* WORK REQUIRED: If a line below contains the string "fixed", return that line.

* DATA EXCERPT:
== Segment start ==
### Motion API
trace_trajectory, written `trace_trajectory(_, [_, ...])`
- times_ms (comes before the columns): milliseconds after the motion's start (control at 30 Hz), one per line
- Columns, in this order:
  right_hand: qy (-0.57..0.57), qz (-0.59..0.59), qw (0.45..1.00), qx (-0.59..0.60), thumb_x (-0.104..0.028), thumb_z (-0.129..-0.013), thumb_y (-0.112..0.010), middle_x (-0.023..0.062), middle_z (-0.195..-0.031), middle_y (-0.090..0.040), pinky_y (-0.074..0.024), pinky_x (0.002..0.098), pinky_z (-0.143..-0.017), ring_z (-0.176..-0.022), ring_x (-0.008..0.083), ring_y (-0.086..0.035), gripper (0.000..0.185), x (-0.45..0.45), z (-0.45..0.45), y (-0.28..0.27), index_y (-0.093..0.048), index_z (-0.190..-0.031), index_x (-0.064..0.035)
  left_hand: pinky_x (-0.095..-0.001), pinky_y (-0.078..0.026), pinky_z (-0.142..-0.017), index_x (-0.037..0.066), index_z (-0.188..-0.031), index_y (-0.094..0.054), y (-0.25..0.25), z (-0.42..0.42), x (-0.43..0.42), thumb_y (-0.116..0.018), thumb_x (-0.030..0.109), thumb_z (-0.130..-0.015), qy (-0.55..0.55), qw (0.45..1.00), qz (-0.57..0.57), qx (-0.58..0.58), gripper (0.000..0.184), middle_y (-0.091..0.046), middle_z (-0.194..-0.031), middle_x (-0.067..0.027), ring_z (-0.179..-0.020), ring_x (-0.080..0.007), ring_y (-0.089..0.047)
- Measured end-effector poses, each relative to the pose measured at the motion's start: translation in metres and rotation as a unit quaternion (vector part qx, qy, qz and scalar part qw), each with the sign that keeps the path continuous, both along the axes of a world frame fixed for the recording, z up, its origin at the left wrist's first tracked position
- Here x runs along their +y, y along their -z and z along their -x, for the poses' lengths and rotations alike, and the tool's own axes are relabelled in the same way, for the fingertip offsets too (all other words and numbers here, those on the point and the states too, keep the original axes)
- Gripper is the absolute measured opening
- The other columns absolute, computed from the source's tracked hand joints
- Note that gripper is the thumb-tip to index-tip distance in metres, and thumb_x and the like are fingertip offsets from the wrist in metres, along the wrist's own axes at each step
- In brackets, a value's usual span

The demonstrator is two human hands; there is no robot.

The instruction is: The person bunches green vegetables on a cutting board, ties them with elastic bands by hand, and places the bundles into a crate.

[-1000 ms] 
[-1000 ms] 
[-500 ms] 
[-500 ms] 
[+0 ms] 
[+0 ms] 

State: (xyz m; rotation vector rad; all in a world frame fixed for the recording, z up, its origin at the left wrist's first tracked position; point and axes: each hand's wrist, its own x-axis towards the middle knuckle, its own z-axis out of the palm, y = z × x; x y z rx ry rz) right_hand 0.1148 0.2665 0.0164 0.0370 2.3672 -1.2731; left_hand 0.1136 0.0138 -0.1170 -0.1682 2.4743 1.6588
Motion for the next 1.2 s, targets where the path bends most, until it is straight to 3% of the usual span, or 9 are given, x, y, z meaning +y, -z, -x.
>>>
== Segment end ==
* ANSWER TO THIS TASK:
- Measured end-effector poses, each relative to the pose measured at the motion's start: translation in metres and rotation as a unit quaternion (vector part qx, qy, qz and scalar part qw), each with the sign that keeps the path continuous, both along the axes of a world frame fixed for the recording, z up, its origin at the left wrist's first tracked position
State: (xyz m; rotation vector rad; all in a world frame fixed for the recording, z up, its origin at the left wrist's first tracked position; point and axes: each hand's wrist, its own x-axis towards the middle knuckle, its own z-axis out of the palm, y = z × x; x y z rx ry rz) right_hand 0.1148 0.2665 0.0164 0.0370 2.3672 -1.2731; left_hand 0.1136 0.0138 -0.1170 -0.1682 2.4743 1.6588

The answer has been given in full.